The Lord asks us and, in the midst of our tempest, invites us to reawaken and put into practice that solidarity and hope capable of giving strength, support and meaning to these hours when everything seems to be floundering. The Lord awakens so as to reawaken and revive our Easter faith. We have an anchor: by his cross we have been saved. We have a rudder: by his cross we have been redeemed. We have a hope: by his cross we have been healed and embraced so that nothing and no one can separate us from his redeeming love. In the midst of isolation when we are suffering from a lack of tenderness and chances to meet up, and we experience the loss of so many things, let us once again listen to the proclamation that saves us: he is risen and is living by our side. The Lord asks us from his cross to rediscover the life that awaits us, to look towards those who look to us, to strengthen, recognize and foster the grace that lives within us. Let us not quench the wavering flame (cf. Is 42:3) that never falters, and let us allow hope to be rekindled.

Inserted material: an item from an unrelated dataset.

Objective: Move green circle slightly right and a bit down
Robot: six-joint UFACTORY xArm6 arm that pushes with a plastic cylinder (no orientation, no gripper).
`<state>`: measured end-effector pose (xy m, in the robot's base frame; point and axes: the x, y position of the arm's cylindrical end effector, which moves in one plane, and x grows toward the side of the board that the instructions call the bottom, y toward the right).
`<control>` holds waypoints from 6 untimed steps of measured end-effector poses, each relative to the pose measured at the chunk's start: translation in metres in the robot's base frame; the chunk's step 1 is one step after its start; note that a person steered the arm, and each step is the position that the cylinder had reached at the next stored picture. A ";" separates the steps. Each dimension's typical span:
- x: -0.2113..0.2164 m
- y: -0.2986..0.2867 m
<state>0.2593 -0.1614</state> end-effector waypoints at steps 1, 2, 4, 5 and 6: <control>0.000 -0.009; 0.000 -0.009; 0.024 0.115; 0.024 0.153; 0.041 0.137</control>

Right after the live stream ended, the church community that I am with here started sharing in our whatsapp group how peaceful we all felt after the Urbi et Orbi. I shared that it would have been nice if I had Padre Pio’s gift of bilocation so that I could’ve been right there at St. Peter’s Basilica with Pope Francis. It was our spiritual advisor, a priest, who replied to me that really completely calmed the sea in my heart. His reply:

There is no need for bilocation. His, Jesus, presence is omnipresent. He is here with us always even when the Pope was leading us in prayer all the way from the Vatican.

Indeed, He is present with us – even if we are only able to join Masses via live streaming.

And like every other storm that has ever happened in our lives, this too shall pass.

He is with us and we need not be afraid.